2. Open: the severity of the pathology depends on where the lesion is located (the higher its level in the back, the more sequelae it has), the extension, and the associated malformations (for example, hydrocephalus).

EB, therefore, can affect numerous organs of the human body. It is important that from the birth of a baby we observe all possible changes that may happen and know what happens in the body so that we can treat the EB with the appropriate specialists. Early detection is "key," as Deborah Moreno and Pablo Auz, parents of a 3-year-old girl with EB, point out: "we were shocked that a congenital pathology visible much earlier was detected so late."

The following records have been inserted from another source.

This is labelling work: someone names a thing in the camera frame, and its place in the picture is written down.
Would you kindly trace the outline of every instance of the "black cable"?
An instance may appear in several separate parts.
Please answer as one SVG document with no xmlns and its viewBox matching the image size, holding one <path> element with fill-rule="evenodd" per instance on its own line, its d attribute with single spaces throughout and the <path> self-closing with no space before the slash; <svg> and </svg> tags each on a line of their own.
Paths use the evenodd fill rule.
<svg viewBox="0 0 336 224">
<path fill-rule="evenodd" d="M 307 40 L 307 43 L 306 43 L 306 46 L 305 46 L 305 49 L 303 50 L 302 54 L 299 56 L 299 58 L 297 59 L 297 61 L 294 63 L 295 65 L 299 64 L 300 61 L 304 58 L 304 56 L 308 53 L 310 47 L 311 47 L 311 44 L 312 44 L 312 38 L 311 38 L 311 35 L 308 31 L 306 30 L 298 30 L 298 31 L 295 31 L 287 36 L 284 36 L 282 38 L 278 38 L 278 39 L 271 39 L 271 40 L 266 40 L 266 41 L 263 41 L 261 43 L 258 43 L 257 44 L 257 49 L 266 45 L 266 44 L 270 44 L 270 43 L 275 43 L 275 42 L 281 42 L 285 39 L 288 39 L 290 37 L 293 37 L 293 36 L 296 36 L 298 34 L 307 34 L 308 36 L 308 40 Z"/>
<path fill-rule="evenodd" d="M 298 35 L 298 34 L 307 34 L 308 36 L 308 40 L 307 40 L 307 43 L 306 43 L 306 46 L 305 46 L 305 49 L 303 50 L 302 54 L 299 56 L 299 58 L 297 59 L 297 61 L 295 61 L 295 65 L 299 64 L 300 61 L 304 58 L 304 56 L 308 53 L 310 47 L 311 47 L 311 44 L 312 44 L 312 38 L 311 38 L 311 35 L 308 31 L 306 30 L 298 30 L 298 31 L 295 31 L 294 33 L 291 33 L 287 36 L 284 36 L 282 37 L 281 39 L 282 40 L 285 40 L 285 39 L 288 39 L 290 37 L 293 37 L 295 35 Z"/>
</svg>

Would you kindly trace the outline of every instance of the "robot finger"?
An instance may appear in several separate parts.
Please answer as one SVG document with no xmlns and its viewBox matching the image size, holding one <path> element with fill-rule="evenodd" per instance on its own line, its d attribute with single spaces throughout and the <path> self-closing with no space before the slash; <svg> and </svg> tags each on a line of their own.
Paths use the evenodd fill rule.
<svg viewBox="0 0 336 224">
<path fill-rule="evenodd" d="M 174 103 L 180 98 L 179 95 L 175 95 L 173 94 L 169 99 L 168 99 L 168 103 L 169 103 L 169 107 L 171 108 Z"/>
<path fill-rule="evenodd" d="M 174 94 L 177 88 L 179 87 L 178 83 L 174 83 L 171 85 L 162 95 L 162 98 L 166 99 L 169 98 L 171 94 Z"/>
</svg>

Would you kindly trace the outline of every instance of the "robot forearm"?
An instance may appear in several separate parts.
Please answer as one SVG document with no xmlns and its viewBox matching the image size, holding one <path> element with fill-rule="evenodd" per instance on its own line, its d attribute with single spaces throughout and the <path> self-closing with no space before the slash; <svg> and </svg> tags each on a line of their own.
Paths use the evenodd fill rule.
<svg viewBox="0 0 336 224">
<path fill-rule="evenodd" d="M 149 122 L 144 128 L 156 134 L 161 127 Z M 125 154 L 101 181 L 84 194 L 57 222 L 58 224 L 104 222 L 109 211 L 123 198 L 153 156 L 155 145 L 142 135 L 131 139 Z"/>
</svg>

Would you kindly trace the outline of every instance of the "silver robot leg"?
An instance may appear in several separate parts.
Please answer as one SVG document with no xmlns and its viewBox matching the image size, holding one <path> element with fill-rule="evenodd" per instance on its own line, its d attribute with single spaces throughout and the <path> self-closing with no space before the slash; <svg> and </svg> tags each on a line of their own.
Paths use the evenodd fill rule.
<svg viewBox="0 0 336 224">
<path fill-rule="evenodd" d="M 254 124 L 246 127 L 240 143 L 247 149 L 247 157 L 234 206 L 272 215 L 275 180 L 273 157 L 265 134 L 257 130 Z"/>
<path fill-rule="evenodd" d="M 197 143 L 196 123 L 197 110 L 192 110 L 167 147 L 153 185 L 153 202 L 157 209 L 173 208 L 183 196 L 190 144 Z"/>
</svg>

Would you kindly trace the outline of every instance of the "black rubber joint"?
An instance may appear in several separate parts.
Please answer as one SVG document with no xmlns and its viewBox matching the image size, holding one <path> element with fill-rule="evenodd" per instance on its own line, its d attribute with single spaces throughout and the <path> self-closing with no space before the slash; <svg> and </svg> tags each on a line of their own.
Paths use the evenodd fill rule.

Broadly speaking, the most important consequences of EB are:

- Hydrocephalus

- Loss of sensitivity and muscle weakness, which can cause partial or total paralysis, below the level of the injury

- Urinary and fecal incontinence, due to weakness of the bladder and intestinal tract muscles

- Allergy to latex

- Difficulty in learning

Incontinence is the biggest taboo that patients with EB have, especially as they grow and reach adulthood. Ampar Cuxart, who did her doctoral thesis studying the medical and social situation of adult patients with Spina Bifida and the impact of different problems for these patients, explains that "the biggest concern for adult patients with Spina Bifida is urinary incontinence", ahead of other problems such as wheelchair management or skin problems.

And if life with EB is a long career, in the words of Ampar Cuxart, "the achievement of the best quality of life for these patients should be worked from birth with the family and the patient. The first idea is to treat these patients in a conventional way, not as if they were sick because they are not. All they have is a congenital malformation that makes them different in certain aspects. "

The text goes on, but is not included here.